━━━━━ SUPPLIED DATA ━━━━━
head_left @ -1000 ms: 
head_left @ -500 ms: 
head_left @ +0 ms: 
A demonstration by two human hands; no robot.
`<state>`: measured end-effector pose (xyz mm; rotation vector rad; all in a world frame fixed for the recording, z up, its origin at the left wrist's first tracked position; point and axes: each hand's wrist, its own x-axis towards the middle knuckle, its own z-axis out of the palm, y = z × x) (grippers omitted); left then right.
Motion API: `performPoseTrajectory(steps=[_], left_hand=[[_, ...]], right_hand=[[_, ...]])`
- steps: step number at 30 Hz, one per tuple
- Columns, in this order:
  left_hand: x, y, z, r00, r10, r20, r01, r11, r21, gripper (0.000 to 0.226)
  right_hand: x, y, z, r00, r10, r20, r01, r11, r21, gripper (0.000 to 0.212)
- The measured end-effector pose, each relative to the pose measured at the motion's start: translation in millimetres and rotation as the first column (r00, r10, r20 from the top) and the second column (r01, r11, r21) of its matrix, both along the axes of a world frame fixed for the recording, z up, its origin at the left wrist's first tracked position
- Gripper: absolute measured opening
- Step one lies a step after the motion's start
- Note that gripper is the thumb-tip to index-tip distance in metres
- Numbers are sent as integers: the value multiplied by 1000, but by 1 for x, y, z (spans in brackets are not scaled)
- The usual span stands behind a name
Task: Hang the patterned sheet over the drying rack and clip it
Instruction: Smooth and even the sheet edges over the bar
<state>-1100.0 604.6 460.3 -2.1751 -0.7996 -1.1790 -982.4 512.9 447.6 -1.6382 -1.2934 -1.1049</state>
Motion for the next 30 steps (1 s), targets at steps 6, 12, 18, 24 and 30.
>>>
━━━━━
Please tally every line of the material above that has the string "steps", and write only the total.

3